## Action item
Word for word, restate each entry in the listing below.

Start of Material for the task

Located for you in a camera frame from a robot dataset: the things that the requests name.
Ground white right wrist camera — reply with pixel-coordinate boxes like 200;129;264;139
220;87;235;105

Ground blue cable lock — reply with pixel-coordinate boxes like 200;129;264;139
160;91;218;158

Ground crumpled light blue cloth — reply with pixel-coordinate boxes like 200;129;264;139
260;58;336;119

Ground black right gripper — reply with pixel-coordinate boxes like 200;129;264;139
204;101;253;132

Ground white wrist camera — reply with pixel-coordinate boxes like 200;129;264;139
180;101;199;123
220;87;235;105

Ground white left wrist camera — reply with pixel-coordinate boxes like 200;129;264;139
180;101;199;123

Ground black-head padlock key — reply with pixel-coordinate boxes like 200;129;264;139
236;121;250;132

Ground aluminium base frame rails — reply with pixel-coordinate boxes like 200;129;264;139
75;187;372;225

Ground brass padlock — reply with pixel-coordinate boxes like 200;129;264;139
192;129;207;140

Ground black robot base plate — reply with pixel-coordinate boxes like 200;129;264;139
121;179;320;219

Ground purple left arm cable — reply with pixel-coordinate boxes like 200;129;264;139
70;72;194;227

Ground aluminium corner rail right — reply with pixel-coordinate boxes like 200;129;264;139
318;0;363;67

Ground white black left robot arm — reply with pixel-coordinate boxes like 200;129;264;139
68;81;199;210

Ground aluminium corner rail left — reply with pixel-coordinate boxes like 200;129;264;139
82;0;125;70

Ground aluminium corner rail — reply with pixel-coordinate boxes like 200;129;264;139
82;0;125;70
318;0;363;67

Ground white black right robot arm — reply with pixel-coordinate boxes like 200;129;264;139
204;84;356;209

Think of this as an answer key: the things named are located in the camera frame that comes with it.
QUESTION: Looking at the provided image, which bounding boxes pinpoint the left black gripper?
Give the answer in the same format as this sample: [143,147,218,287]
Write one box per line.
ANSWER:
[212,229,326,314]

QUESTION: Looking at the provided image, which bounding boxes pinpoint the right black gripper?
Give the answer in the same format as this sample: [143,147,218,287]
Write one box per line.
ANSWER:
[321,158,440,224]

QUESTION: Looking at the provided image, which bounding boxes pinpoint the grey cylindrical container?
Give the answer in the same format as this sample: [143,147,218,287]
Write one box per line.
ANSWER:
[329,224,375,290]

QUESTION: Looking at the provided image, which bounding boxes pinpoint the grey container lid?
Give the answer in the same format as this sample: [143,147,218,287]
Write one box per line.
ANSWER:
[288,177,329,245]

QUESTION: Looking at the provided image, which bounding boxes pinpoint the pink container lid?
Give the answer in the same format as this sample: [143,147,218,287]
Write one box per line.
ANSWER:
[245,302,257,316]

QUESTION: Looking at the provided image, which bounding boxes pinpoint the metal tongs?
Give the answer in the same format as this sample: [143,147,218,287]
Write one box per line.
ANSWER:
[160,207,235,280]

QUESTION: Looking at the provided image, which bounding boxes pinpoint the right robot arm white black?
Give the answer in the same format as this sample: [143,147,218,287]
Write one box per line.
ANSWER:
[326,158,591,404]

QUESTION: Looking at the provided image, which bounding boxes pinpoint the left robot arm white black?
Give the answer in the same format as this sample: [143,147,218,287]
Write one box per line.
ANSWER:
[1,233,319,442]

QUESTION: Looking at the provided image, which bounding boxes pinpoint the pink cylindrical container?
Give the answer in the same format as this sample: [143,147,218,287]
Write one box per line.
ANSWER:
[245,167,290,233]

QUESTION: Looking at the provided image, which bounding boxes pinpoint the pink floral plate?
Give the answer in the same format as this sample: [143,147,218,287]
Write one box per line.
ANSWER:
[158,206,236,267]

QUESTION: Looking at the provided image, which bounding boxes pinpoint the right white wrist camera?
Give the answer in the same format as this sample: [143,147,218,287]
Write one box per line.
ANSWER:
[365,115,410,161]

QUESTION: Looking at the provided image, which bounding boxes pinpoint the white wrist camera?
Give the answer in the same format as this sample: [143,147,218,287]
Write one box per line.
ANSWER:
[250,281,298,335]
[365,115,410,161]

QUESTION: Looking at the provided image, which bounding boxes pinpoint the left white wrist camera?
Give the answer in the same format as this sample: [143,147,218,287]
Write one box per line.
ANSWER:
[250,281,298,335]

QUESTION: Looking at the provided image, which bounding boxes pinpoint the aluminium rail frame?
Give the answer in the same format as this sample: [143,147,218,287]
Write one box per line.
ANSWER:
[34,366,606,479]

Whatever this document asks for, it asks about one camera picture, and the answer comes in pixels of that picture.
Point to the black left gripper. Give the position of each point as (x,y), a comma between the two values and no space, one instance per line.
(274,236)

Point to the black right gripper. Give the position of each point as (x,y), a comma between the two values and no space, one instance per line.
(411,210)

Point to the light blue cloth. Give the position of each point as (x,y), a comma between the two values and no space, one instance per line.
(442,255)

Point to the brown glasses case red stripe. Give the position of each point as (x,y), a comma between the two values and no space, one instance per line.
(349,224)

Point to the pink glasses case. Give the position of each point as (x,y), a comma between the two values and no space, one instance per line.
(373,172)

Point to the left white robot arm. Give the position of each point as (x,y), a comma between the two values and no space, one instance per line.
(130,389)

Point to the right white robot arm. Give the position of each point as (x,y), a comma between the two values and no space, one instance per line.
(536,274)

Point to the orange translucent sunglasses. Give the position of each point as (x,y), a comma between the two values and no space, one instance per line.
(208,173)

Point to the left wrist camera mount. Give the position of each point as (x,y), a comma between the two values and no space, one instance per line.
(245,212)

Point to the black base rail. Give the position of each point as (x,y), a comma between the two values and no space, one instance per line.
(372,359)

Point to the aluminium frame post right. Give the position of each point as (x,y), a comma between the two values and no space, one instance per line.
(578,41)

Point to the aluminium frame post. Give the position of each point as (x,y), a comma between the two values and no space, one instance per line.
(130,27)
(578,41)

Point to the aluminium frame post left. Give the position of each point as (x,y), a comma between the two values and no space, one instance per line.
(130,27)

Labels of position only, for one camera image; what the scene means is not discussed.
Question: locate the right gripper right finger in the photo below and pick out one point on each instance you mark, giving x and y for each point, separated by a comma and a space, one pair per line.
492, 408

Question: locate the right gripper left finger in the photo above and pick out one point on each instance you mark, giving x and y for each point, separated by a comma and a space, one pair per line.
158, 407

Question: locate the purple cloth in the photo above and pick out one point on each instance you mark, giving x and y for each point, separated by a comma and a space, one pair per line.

End of Material for the task

## Task response
Located for you in a camera frame from a robot dataset: the things that the requests name.
Ground white right wrist camera — reply with pixel-coordinate boxes like 200;129;264;139
220;87;235;105

Ground blue cable lock — reply with pixel-coordinate boxes like 200;129;264;139
160;91;218;158

Ground crumpled light blue cloth — reply with pixel-coordinate boxes like 200;129;264;139
260;58;336;119

Ground black right gripper — reply with pixel-coordinate boxes like 200;129;264;139
204;101;253;132

Ground white wrist camera — reply with pixel-coordinate boxes like 200;129;264;139
180;101;199;123
220;87;235;105

Ground white left wrist camera — reply with pixel-coordinate boxes like 200;129;264;139
180;101;199;123

Ground black-head padlock key — reply with pixel-coordinate boxes like 200;129;264;139
236;121;250;132

Ground aluminium base frame rails — reply with pixel-coordinate boxes like 200;129;264;139
75;187;372;225

Ground brass padlock — reply with pixel-coordinate boxes like 200;129;264;139
192;129;207;140

Ground black robot base plate — reply with pixel-coordinate boxes like 200;129;264;139
121;179;320;219

Ground purple left arm cable — reply with pixel-coordinate boxes like 200;129;264;139
70;72;194;227

Ground aluminium corner rail right — reply with pixel-coordinate boxes like 200;129;264;139
318;0;363;67

Ground white black left robot arm — reply with pixel-coordinate boxes like 200;129;264;139
68;81;199;210

Ground aluminium corner rail left — reply with pixel-coordinate boxes like 200;129;264;139
82;0;125;70

Ground aluminium corner rail — reply with pixel-coordinate boxes like 200;129;264;139
82;0;125;70
318;0;363;67

Ground white black right robot arm — reply with pixel-coordinate boxes like 200;129;264;139
204;84;356;209

Think of this as an answer key: the things named are located in the camera frame that comes with it.
QUESTION: Looking at the provided image, which bounding boxes pinpoint the left black gripper?
Give the answer in the same format as this sample: [143,147,218,287]
Write one box per line.
ANSWER:
[212,229,326,314]

QUESTION: Looking at the provided image, which bounding boxes pinpoint the right black gripper?
Give the answer in the same format as this sample: [143,147,218,287]
Write one box per line.
ANSWER:
[321,158,440,224]

QUESTION: Looking at the provided image, which bounding boxes pinpoint the grey cylindrical container?
Give the answer in the same format as this sample: [143,147,218,287]
Write one box per line.
ANSWER:
[329,224,375,290]

QUESTION: Looking at the provided image, which bounding boxes pinpoint the grey container lid?
Give the answer in the same format as this sample: [143,147,218,287]
Write one box per line.
ANSWER:
[288,177,329,245]

QUESTION: Looking at the provided image, which bounding boxes pinpoint the pink container lid?
Give the answer in the same format as this sample: [143,147,218,287]
Write one box per line.
ANSWER:
[245,302,257,316]

QUESTION: Looking at the provided image, which bounding boxes pinpoint the metal tongs?
Give the answer in the same format as this sample: [143,147,218,287]
Write one box per line.
ANSWER:
[160,207,235,280]

QUESTION: Looking at the provided image, which bounding boxes pinpoint the right robot arm white black?
Give the answer in the same format as this sample: [143,147,218,287]
Write one box per line.
ANSWER:
[326,158,591,404]

QUESTION: Looking at the provided image, which bounding boxes pinpoint the left robot arm white black?
Give the answer in the same format as this sample: [143,147,218,287]
Write one box per line.
ANSWER:
[1,233,319,442]

QUESTION: Looking at the provided image, which bounding boxes pinpoint the pink cylindrical container?
Give the answer in the same format as this sample: [143,147,218,287]
Write one box per line.
ANSWER:
[245,167,290,233]

QUESTION: Looking at the provided image, which bounding boxes pinpoint the pink floral plate?
Give the answer in the same format as this sample: [143,147,218,287]
Write one box per line.
ANSWER:
[158,206,236,267]

QUESTION: Looking at the provided image, which bounding boxes pinpoint the right white wrist camera?
Give the answer in the same format as this sample: [143,147,218,287]
Write one box per line.
ANSWER:
[365,115,410,161]

QUESTION: Looking at the provided image, which bounding boxes pinpoint the white wrist camera?
Give the answer in the same format as this sample: [143,147,218,287]
Write one box per line.
ANSWER:
[250,281,298,335]
[365,115,410,161]

QUESTION: Looking at the provided image, which bounding boxes pinpoint the left white wrist camera?
Give the answer in the same format as this sample: [143,147,218,287]
Write one box per line.
ANSWER:
[250,281,298,335]

QUESTION: Looking at the provided image, which bounding boxes pinpoint the aluminium rail frame?
Give the answer in the same format as this sample: [143,147,218,287]
Write one box per line.
ANSWER:
[34,366,606,479]

Whatever this document asks for, it asks about one camera picture, and the answer comes in pixels of that picture.
Point to the black left gripper. Give the position of each point as (x,y), a comma between the two values and no space, one instance per line.
(274,236)

Point to the black right gripper. Give the position of each point as (x,y), a comma between the two values and no space, one instance per line.
(411,210)

Point to the light blue cloth. Give the position of each point as (x,y), a comma between the two values and no space, one instance per line.
(442,255)

Point to the brown glasses case red stripe. Give the position of each point as (x,y), a comma between the two values and no space, one instance per line.
(349,224)

Point to the pink glasses case. Give the position of each point as (x,y), a comma between the two values and no space, one instance per line.
(373,172)

Point to the left white robot arm. Give the position of each point as (x,y), a comma between the two values and no space, one instance per line.
(130,389)

Point to the right white robot arm. Give the position of each point as (x,y), a comma between the two values and no space, one instance per line.
(536,274)

Point to the orange translucent sunglasses. Give the position of each point as (x,y), a comma between the two values and no space, one instance per line.
(208,173)

Point to the left wrist camera mount. Give the position of each point as (x,y), a comma between the two values and no space, one instance per line.
(245,212)

Point to the black base rail. Give the position of each point as (x,y), a comma between the two values and no space, one instance per line.
(372,359)

Point to the aluminium frame post right. Give the position of each point as (x,y), a comma between the two values and no space, one instance per line.
(578,41)

Point to the aluminium frame post. Give the position of each point as (x,y), a comma between the two values and no space, one instance per line.
(130,27)
(578,41)

Point to the aluminium frame post left. Give the position of each point as (x,y), a comma between the two values and no space, one instance per line.
(130,27)

Labels of position only, for one camera image; what the scene means is not discussed.
Question: locate the right gripper right finger in the photo below and pick out one point on each instance you mark, giving x and y for each point, separated by a comma and a space, one pair per line.
492, 408

Question: locate the right gripper left finger in the photo above and pick out one point on each instance you mark, giving x and y for each point, separated by a comma and a space, one pair per line.
158, 407

Question: locate the purple cloth in the photo above and pick out one point on each instance you mark, giving x and y for each point, separated by a comma and a space, one pair per line.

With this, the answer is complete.